*Exercise aim*.
Only the number is wanted: state how many lines of the data below contain the word "camera".

Collected data:
------

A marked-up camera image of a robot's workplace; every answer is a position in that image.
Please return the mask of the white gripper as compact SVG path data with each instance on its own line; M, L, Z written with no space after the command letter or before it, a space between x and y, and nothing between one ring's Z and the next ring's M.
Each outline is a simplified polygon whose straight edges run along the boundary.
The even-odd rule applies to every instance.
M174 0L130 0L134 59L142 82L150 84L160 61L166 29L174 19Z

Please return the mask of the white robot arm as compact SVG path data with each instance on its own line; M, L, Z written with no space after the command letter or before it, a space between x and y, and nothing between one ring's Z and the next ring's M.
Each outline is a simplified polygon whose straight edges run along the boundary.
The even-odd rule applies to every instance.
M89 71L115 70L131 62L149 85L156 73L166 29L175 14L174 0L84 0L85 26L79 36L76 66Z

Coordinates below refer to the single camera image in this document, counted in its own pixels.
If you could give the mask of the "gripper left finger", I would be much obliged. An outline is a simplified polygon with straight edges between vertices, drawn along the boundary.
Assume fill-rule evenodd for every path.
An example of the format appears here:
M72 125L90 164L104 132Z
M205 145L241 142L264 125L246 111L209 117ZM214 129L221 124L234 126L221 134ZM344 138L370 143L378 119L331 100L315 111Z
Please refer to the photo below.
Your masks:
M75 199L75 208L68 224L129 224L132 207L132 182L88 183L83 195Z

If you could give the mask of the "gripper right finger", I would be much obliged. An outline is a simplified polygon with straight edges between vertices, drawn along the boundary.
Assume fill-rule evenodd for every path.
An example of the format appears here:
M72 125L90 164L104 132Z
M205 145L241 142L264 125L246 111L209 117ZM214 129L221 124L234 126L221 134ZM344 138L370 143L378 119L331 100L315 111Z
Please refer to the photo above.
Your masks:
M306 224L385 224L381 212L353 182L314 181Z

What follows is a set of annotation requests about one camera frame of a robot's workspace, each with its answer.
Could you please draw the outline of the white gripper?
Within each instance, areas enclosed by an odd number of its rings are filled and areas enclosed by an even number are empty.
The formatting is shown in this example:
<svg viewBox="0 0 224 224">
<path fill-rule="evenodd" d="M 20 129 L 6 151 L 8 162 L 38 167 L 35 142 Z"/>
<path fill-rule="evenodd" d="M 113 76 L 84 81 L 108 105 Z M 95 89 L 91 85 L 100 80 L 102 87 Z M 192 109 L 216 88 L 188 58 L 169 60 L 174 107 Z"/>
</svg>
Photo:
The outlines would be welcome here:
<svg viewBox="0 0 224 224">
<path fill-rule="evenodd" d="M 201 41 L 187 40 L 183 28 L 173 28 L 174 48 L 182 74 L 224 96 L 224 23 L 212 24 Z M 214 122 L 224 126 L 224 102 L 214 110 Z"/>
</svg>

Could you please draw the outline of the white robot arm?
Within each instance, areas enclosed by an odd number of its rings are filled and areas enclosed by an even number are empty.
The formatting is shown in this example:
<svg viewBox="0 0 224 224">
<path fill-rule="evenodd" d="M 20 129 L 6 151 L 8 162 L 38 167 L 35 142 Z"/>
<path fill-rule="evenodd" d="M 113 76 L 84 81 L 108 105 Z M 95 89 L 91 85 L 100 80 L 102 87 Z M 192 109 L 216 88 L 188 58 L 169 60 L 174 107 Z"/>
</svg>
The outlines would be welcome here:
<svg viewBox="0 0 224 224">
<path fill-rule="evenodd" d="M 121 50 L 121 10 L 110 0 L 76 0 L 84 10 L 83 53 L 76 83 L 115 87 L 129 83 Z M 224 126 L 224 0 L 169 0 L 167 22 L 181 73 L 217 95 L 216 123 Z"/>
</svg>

------

*Task response*.
3